Ready to begin work on a full game, the NEMO team returned to the idea of surveillance cameras but wanted to make a more interactive and engaging experience. Zito originally had a plan for an interactive movie based on the A Nightmare on Elm Street film series. After negotiations with the film studio fell through, Zito hired Terry McDonell to write an original script. Zito has since identified Riley, Fulop, and McDonell as the three main creative minds behind Night Trap.

A cross-functional team of writers, directors, game designers, and programmers discussed how to blend the art of film with the interactivity of video games to create a compelling interactive narrative. The initial idea was to take the basis of Scene of the Crime to an extreme with a billionaire leaving an extremely large sum of money alone in a large house, guarded by a state-of-the-art security system. In this concept, the billionaire's daughter is staying at the house with her teenage friends when the house is attacked by ninja burglars who are attempting to steal the money.

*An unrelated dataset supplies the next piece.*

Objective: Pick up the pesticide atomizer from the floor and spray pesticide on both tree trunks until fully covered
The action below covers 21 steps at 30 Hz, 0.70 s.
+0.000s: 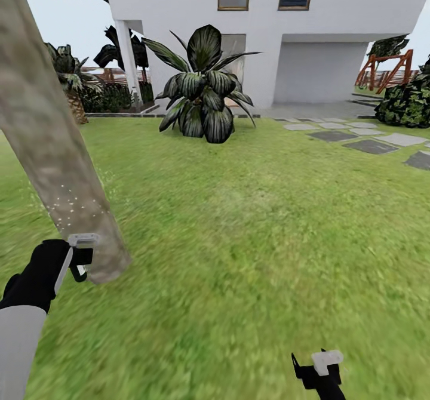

Through much deliberation, the game evolved into the final vampire concept seen in Night Trap. Hasbro was concerned that the game may feature "reproducible violence". As a result, Hasbro did not want the vampires, later dubbed Augers, to bite or move too quickly. In addition, the device used by the Augers to drain blood from their victims was purposely designed to pass Hasbro's non-reproducible violence requirements.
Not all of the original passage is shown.